È successo tutto al padiglione 7 della Fiera di Padova. Due giorni fa si sono presentati per la prima prova scritta di diritto privato ben 1. 224 aspiranti. I commissari sin dalle 11, come racconta Il Mattino di Padova, erano stati avvertiti dal tecnico di sala del fatto che un rilevatore aveva captato delle onde radio e che era stato possibile anche sentire la voce di due donne che parlavano. Ovviamente, è vietato dal regolamento dell'esame di stato dotarsi di sistemi elettronici per superare la prova. Ma la 37enne aspirante avvocato voleva passare a tutti i costi quello scoglio forse eccessivamente alto per lei.

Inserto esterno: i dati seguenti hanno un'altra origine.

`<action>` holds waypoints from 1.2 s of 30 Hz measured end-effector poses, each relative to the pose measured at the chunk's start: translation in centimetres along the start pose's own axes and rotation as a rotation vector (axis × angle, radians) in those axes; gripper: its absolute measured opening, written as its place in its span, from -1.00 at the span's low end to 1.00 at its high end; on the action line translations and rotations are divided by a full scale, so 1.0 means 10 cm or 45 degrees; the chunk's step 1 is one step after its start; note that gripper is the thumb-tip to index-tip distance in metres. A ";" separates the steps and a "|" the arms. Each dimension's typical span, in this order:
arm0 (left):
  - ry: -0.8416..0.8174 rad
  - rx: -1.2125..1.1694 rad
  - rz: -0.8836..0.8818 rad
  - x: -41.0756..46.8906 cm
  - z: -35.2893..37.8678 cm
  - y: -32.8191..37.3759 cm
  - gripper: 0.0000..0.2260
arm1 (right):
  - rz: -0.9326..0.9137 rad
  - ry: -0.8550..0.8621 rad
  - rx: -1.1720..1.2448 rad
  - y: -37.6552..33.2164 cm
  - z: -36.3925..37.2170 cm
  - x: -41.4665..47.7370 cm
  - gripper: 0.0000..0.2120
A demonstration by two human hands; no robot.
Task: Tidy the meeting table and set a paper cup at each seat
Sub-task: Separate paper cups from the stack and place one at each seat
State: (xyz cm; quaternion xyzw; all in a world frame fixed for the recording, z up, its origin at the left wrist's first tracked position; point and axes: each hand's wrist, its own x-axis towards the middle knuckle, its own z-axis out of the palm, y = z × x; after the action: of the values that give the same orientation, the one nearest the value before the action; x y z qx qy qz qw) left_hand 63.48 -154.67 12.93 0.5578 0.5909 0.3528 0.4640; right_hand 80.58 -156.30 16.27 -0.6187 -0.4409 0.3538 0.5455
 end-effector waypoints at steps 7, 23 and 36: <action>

Realizzando i dovuti controlli, due agenti della Guardia di Finanza hanno notato una donna al di fuori del padiglione, insieme ad altri genitori che attendevano la conclusione della prova, intenta a usare una ricetrasmittente. La signora ha ammesso subito di essere parente di una delle candidate, ma non voleva rivelare di chi. È stato il pubblico ministero Giorgio Falcone ad autorizzare i finanzieri a perquisire la donna, a cui sono stati trovati un cellulare, un tablet e un pc. Grazie ad alcune mail sono riusciti a risalire all'identità della figlia. Solo alle 13.30 i commissari hanno trovato la candidata che non si trovava al suo posto. Nella successiva perquisizione è stata trovato un walkie talkie gemello, 4 piccoli registratori, un pc portatil e un commentario camuffato da codice.

Le due donne sono state denunciate. Il pm ha aperto subito una inchiesta.

L'ipotesi di reato, scrive il Mattino, è quella di "violazione dell’articolo 1 della legge 475 del 1925 che punisce chi 'in esami... per l’esercizio di una professione... presenta lavori che siano opera di altri'. La sanzione prevista va da tre mesi a un anno di carcere".